Federal Rule of Civil Procedure 8 sets forth general pleading rules, and it provides that a
party "must affirmatively state any avoidance or affirmative defense, including: . . . statute of
limitations." Fed. R. Civ. Proc. 8(c)(1). Federal Rule of Civil Procedure 12(b) provides that
“[e]very defense to a claim for relief in any pleading must be asserted in the responsive pleading
if one is required,” which means that “[f]ail[ing] to plead an affirmative defense in the first
responsive pleading to a complaint generally results in a waiver of that defense.” Horton v.
Potter, 369 F.3d 906, 911 (6th Cir. 2004) (citing Haskell v. Washington Twp., 864 F.2d 1266,
1273 (6th Cir. 1988)).
Defendants' pleadings contained no statute-of-limitations defense for any claim now at
issue,2 which is a plain violation of Rules 8 and 12. An affirmative defense should not be
surprising for the obvious reason that the surprise can unjustly prejudice an opposing party. See
Smith v. Sushka, 117 F.3d 965, 969 (6th Cir. 1997) (stating that "[t]he purpose of [pleading rules]
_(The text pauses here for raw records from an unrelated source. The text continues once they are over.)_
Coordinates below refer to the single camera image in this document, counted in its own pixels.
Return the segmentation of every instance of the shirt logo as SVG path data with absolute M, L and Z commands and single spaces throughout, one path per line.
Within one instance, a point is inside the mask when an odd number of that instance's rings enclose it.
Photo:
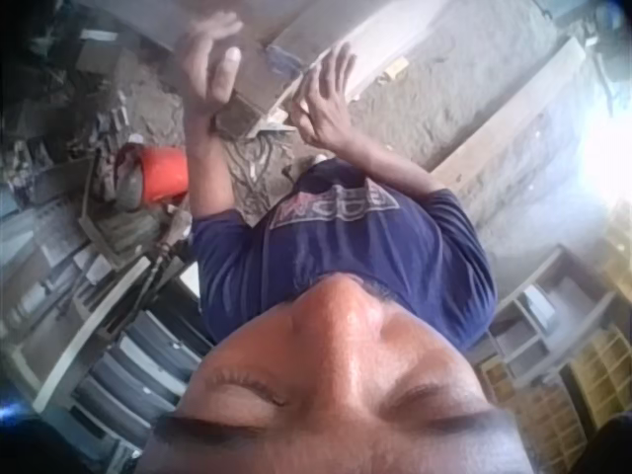
M 315 220 L 353 221 L 362 219 L 368 212 L 399 208 L 395 197 L 367 179 L 363 188 L 349 190 L 333 185 L 320 195 L 298 193 L 276 208 L 270 228 Z

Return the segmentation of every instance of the eyelash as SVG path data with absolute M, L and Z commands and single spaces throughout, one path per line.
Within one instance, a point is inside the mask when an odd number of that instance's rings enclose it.
M 260 396 L 278 407 L 287 405 L 287 401 L 279 396 L 270 388 L 270 386 L 262 382 L 261 379 L 253 377 L 251 374 L 233 369 L 223 369 L 215 372 L 210 379 L 211 385 L 233 384 L 249 388 Z

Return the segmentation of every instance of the person's left hand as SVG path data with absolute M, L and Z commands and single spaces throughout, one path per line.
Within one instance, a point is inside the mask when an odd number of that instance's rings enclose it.
M 179 89 L 186 115 L 210 119 L 228 103 L 241 62 L 241 51 L 230 47 L 217 64 L 209 64 L 213 45 L 236 35 L 244 24 L 233 12 L 218 12 L 191 27 L 176 46 Z

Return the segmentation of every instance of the orange object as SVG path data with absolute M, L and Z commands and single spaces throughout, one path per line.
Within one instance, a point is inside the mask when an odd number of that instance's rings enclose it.
M 142 202 L 149 204 L 181 195 L 189 189 L 187 155 L 172 147 L 142 147 Z

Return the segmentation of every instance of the shirt sleeve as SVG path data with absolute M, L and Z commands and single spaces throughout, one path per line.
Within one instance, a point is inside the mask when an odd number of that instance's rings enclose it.
M 253 229 L 235 210 L 195 219 L 193 251 L 199 272 L 204 325 L 216 343 L 245 324 L 241 289 L 245 285 Z
M 443 239 L 445 330 L 465 350 L 480 339 L 494 318 L 497 293 L 490 266 L 474 226 L 451 191 L 435 192 L 420 205 Z

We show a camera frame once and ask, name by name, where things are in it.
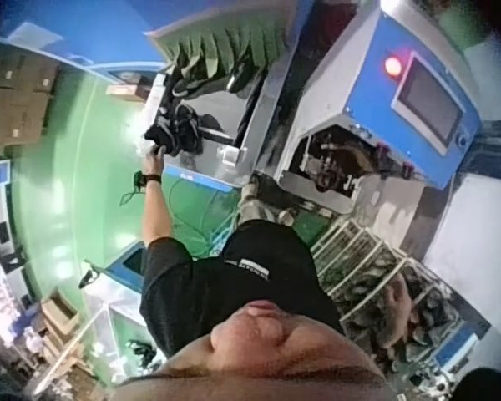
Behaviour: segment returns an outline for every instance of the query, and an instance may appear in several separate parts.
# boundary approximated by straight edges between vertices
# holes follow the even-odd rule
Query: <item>shirt logo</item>
[[[231,265],[240,267],[241,269],[246,269],[249,272],[253,272],[264,280],[269,280],[269,271],[260,266],[258,263],[254,263],[253,261],[249,261],[248,259],[241,259],[240,263],[237,263],[235,261],[226,261],[226,263],[230,263]]]

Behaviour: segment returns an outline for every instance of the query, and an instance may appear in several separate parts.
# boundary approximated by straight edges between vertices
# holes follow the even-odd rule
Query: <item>forearm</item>
[[[143,241],[146,246],[158,238],[172,236],[172,220],[161,184],[149,181],[144,195]]]

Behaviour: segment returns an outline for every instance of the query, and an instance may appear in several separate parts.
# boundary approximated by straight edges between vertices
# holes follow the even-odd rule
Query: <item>screen frame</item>
[[[412,66],[415,62],[418,62],[422,65],[422,67],[426,68],[427,71],[436,79],[436,81],[441,85],[443,90],[447,93],[447,95],[451,98],[451,100],[458,106],[460,110],[460,115],[456,118],[451,132],[449,133],[447,138],[443,138],[431,125],[429,122],[424,120],[424,118],[418,115],[412,108],[403,103],[401,100],[401,93],[407,84],[407,79],[410,76],[412,71]],[[453,138],[456,134],[457,128],[460,125],[462,117],[465,113],[465,108],[457,99],[457,96],[451,91],[447,83],[442,79],[440,74],[436,72],[427,61],[425,61],[422,57],[419,56],[416,52],[412,52],[410,59],[408,60],[408,66],[404,74],[402,75],[401,82],[397,88],[395,96],[392,101],[392,109],[395,110],[401,117],[403,117],[408,123],[410,123],[432,146],[433,148],[441,155],[445,156],[448,152],[449,145],[453,141]]]

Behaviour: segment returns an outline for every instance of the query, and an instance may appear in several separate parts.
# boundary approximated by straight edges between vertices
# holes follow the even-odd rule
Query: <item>black wristband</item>
[[[144,177],[144,183],[147,184],[149,181],[156,181],[156,182],[159,182],[161,184],[161,175],[147,174]]]

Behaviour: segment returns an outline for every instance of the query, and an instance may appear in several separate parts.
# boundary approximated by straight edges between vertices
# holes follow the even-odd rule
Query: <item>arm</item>
[[[159,148],[156,152],[153,147],[144,159],[143,172],[146,175],[161,175],[164,168],[163,153],[164,148]],[[170,217],[164,194],[161,191],[161,184],[156,181],[149,181],[146,186],[144,196],[143,213],[143,241],[145,246],[151,242],[172,236],[172,220]]]

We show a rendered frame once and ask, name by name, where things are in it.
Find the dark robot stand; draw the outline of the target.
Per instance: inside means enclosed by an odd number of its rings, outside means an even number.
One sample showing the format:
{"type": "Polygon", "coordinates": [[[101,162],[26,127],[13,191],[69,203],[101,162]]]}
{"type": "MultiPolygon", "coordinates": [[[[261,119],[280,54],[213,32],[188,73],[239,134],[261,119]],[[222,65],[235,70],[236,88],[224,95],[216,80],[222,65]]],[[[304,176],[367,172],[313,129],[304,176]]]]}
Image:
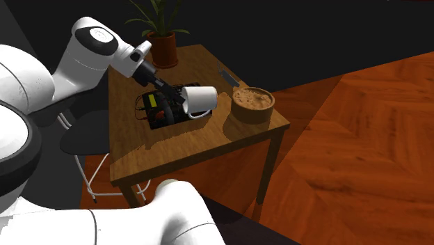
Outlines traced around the dark robot stand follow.
{"type": "Polygon", "coordinates": [[[227,245],[301,245],[201,194],[227,245]]]}

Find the wooden table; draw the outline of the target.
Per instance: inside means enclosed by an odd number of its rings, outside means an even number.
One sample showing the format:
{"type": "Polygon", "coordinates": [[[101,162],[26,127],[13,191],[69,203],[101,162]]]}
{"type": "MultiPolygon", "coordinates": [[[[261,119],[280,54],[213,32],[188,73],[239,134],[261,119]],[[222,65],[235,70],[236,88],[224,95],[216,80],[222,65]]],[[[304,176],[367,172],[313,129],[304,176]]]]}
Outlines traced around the wooden table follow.
{"type": "Polygon", "coordinates": [[[290,123],[277,110],[264,123],[249,125],[231,115],[232,87],[218,74],[218,59],[202,45],[177,48],[177,66],[159,70],[170,84],[197,81],[218,91],[218,106],[211,116],[161,129],[150,129],[135,117],[135,101],[147,89],[132,78],[108,69],[110,181],[119,187],[131,207],[139,205],[132,187],[146,180],[196,165],[200,162],[268,141],[252,219],[262,213],[284,133],[290,123]]]}

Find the grey knife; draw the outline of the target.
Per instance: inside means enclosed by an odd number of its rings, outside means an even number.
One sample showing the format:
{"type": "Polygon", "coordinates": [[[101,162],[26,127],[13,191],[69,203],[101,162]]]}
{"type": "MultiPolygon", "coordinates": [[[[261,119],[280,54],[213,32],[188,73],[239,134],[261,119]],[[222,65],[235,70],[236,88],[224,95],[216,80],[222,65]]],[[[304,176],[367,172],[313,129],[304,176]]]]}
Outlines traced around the grey knife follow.
{"type": "Polygon", "coordinates": [[[229,73],[227,72],[225,69],[222,69],[220,67],[220,62],[217,62],[217,68],[218,68],[218,73],[219,75],[224,78],[224,80],[226,80],[226,82],[231,86],[231,87],[239,87],[240,83],[229,73]]]}

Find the black chair with white legs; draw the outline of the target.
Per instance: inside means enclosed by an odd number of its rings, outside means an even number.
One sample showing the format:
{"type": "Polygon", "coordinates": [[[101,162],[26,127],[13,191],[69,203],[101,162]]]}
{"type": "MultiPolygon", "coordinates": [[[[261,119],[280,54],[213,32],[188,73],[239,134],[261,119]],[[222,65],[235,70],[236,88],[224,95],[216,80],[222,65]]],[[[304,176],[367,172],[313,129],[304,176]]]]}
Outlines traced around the black chair with white legs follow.
{"type": "Polygon", "coordinates": [[[74,98],[68,98],[47,106],[39,111],[30,113],[30,117],[39,127],[48,127],[55,121],[61,123],[66,132],[61,138],[60,148],[63,152],[72,155],[86,184],[88,193],[93,201],[97,202],[98,196],[115,196],[115,193],[95,193],[91,184],[98,174],[103,163],[110,154],[109,147],[109,112],[107,110],[92,111],[69,123],[63,115],[69,108],[74,98]],[[79,156],[103,155],[91,178],[87,178],[79,161],[79,156]]]}

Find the white mug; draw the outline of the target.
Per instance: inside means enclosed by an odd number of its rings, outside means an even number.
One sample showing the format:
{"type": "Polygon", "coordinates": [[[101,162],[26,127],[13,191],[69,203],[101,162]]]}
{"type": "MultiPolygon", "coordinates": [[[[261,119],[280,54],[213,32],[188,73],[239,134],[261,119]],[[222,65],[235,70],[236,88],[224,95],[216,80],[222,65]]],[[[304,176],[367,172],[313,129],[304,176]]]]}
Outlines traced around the white mug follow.
{"type": "Polygon", "coordinates": [[[207,116],[218,104],[218,93],[213,86],[185,86],[181,96],[184,113],[192,120],[207,116]]]}

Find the potted green plant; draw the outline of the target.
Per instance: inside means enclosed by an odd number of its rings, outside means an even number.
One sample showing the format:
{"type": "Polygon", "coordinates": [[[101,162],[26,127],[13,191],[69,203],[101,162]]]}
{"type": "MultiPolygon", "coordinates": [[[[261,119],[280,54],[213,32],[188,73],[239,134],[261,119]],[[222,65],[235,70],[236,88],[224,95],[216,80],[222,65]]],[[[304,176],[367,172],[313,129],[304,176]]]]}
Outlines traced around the potted green plant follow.
{"type": "Polygon", "coordinates": [[[165,19],[165,9],[168,0],[149,0],[153,11],[134,0],[128,0],[140,12],[135,18],[128,19],[124,24],[131,22],[143,22],[148,29],[142,31],[141,36],[151,42],[152,63],[158,69],[173,68],[178,64],[176,33],[190,32],[186,29],[173,29],[172,24],[179,12],[184,0],[175,0],[175,7],[168,22],[165,19]]]}

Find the brown round bowl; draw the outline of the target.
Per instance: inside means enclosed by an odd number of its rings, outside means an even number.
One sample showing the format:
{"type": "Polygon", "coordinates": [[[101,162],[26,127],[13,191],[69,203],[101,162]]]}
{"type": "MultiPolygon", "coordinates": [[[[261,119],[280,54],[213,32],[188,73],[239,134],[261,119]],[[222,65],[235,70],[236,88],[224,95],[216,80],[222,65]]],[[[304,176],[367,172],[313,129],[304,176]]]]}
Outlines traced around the brown round bowl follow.
{"type": "Polygon", "coordinates": [[[267,90],[256,87],[240,88],[233,92],[231,113],[247,124],[261,124],[271,119],[275,98],[267,90]]]}

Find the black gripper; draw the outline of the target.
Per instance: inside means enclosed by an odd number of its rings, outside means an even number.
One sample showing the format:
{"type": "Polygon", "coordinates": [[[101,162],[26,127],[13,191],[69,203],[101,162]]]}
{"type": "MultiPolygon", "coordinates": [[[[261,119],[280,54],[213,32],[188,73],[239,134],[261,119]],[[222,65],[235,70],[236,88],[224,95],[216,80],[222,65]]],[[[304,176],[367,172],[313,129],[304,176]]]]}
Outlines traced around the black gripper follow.
{"type": "Polygon", "coordinates": [[[156,68],[146,60],[143,60],[132,74],[133,79],[143,87],[148,84],[155,85],[168,99],[178,104],[183,104],[185,99],[177,90],[162,79],[157,79],[156,68]]]}
is to give the opposing party notice of the affirmative defense and a chance to respond, but
nonetheless finding that the defense was not waived where failure to plead "did not result in
surprise or unfair prejudice."). Defendants afforded Plaintiff no notice of or opportunity to
respond to it during discovery. More troubling is the fact that the defense relies on an obscure
portion of the Code, making it even more difficult for Plaintiff to oppose fairly. The Court finds
that Defendants have waived the statute-of-limitations defense and, having so found, the Court
2
Though they did plead a statute-of-limitations defense, it concerned only Plaintiff's claim for
fraudulent misrepresentation, (see, e.g., Michailidis Answer, Doc. 25, ¶ 84), which was
dismissed in the Court's November 14, 2014 Order on Defendants' first Motion for Summary
Judgment. (Doc. 42 at 15.)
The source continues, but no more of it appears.